TO DO:
Among the entries that follow, locate the line with "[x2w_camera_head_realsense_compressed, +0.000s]" and the line with "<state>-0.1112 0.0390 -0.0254". Output those lines and all lines in between, exactly, minus the pictures.

DATASET RECORDS:
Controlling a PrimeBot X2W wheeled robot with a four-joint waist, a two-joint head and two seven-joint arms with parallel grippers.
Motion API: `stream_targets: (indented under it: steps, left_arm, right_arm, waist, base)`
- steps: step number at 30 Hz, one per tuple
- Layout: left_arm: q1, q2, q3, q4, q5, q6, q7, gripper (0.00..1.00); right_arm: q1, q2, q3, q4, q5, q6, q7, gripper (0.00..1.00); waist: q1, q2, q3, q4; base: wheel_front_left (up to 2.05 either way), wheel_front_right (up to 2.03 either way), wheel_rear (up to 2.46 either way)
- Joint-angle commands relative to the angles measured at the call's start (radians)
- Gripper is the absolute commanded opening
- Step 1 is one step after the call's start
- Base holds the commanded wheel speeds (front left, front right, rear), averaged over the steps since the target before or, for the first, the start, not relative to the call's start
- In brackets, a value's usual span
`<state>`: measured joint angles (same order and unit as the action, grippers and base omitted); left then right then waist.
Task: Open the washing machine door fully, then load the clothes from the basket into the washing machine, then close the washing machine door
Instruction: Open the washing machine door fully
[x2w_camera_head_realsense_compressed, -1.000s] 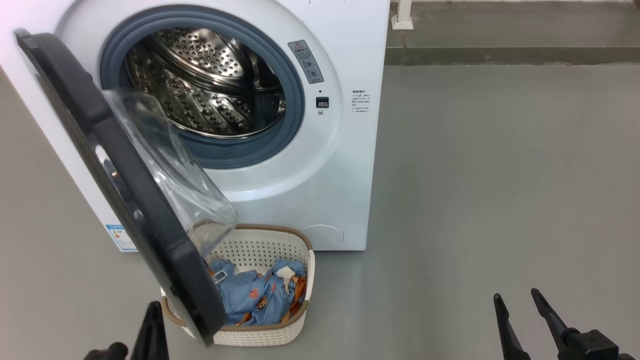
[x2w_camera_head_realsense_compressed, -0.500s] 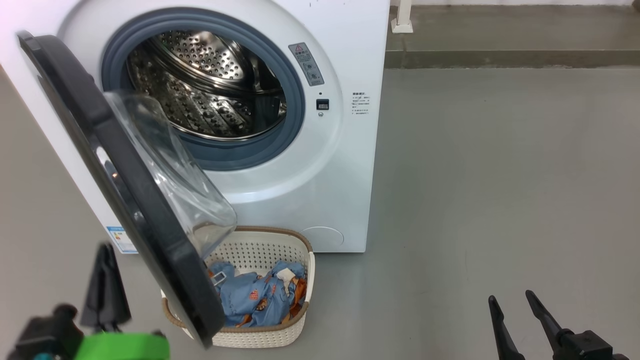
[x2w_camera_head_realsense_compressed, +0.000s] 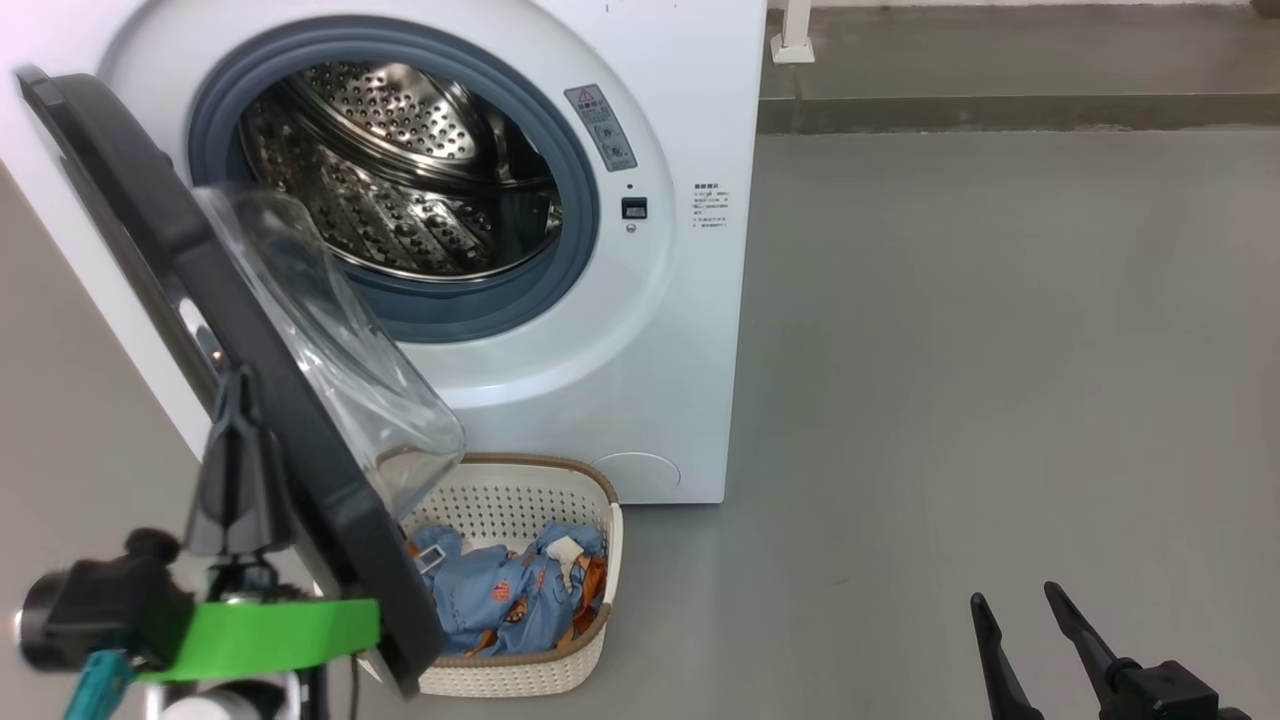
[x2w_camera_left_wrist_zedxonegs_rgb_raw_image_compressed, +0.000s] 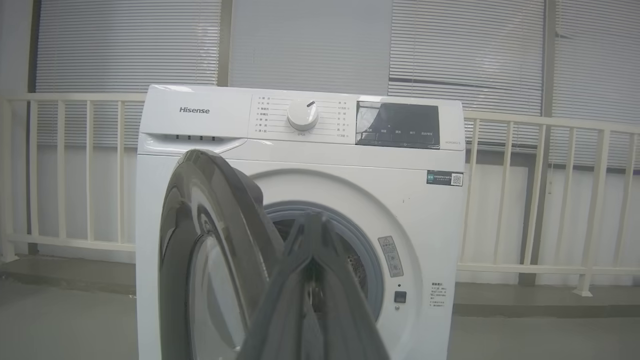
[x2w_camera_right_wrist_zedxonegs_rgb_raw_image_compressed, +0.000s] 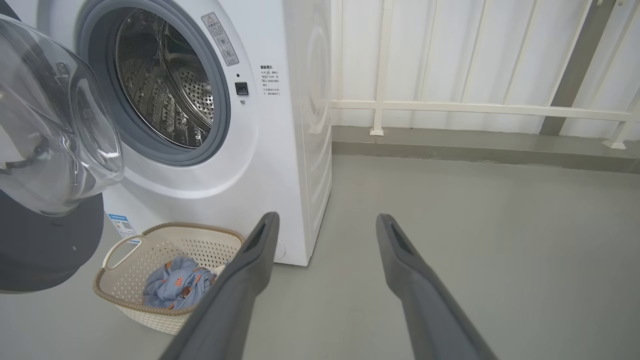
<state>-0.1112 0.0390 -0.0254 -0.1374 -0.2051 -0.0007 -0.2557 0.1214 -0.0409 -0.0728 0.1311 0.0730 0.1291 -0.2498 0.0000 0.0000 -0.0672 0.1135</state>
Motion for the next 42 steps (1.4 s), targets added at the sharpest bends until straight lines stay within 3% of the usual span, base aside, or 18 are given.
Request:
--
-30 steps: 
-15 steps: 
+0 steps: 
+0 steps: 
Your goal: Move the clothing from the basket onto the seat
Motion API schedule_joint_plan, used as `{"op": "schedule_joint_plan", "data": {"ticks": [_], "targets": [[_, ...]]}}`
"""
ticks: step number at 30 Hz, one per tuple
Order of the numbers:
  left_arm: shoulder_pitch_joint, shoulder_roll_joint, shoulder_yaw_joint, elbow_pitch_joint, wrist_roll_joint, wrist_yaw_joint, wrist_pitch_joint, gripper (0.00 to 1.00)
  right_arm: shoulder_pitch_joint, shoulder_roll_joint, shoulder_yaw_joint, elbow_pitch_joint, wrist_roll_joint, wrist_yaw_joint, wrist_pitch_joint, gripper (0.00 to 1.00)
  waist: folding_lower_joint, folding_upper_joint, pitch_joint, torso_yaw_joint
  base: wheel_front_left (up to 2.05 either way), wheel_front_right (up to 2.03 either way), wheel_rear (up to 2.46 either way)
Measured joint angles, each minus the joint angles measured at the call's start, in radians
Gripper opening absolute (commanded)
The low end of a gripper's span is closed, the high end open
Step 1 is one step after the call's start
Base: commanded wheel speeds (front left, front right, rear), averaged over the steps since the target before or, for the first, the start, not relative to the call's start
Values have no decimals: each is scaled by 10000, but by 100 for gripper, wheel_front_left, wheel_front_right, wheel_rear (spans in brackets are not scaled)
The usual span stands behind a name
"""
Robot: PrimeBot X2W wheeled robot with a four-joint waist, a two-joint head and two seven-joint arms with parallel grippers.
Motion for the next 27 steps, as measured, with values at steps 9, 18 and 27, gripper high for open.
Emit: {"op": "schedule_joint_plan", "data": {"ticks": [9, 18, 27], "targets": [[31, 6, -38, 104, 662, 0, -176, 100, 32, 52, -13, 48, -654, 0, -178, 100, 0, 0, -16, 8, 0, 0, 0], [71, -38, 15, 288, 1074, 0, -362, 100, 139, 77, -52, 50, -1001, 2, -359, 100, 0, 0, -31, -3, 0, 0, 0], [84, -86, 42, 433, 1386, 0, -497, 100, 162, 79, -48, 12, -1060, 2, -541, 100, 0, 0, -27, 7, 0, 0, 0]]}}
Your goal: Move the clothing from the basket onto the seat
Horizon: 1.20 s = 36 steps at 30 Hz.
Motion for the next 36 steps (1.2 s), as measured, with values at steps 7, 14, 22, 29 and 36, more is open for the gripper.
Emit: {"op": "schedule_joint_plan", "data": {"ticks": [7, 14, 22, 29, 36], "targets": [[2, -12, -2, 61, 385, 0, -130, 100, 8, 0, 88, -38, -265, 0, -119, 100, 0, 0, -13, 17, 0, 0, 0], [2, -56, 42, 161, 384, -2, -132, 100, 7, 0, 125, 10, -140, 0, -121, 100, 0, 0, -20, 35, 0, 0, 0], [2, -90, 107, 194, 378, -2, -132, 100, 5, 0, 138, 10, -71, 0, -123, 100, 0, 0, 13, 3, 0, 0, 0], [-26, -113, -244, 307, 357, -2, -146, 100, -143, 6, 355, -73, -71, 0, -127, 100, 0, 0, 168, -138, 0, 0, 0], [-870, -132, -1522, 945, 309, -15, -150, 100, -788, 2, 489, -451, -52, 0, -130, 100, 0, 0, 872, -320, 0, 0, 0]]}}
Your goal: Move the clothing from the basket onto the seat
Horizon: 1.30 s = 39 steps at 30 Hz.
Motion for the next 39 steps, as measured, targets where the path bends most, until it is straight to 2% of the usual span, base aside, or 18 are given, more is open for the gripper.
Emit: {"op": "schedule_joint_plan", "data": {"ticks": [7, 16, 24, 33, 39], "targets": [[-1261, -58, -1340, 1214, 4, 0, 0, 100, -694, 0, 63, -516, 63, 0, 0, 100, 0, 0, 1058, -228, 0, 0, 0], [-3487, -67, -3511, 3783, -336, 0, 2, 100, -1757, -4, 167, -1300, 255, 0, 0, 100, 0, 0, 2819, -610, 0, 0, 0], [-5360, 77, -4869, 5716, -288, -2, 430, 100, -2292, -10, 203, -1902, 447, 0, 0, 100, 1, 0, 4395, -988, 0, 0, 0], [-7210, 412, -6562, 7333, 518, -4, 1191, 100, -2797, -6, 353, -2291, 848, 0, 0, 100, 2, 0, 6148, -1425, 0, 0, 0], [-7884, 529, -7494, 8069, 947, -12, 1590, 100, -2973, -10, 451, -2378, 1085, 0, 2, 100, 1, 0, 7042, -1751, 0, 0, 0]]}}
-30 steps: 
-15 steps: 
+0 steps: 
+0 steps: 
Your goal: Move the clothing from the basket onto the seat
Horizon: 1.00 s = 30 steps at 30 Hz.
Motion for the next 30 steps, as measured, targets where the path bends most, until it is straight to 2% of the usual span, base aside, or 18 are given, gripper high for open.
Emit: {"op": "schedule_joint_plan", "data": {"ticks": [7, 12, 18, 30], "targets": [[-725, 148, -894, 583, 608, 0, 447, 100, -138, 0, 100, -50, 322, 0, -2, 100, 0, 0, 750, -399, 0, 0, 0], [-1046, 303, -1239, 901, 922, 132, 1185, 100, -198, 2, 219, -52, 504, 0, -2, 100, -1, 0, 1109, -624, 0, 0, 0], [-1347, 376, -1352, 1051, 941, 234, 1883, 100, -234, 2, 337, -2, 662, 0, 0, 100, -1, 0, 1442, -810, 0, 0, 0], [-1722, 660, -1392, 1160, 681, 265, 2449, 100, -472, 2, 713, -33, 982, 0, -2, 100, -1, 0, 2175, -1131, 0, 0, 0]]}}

EXERCISE RESULT:
[x2w_camera_head_realsense_compressed, +0.000s] 
[x2w_camera_left_wrist_zedxonegs_rgb_raw_image_compressed, +0.000s] 
[x2w_camera_right_wrist_zedxonegs_rgb_raw_image_compressed, +0.000s] 
<state>-0.1112 0.0390 -0.0254 -0.1374 -0.2051 -0.0007 -0.2557 0.1214 -0.0409 -0.0728 0.1311 0.0730 0.1291 -0.2498 0.0000 0.0000 -0.0672 0.1135</state>

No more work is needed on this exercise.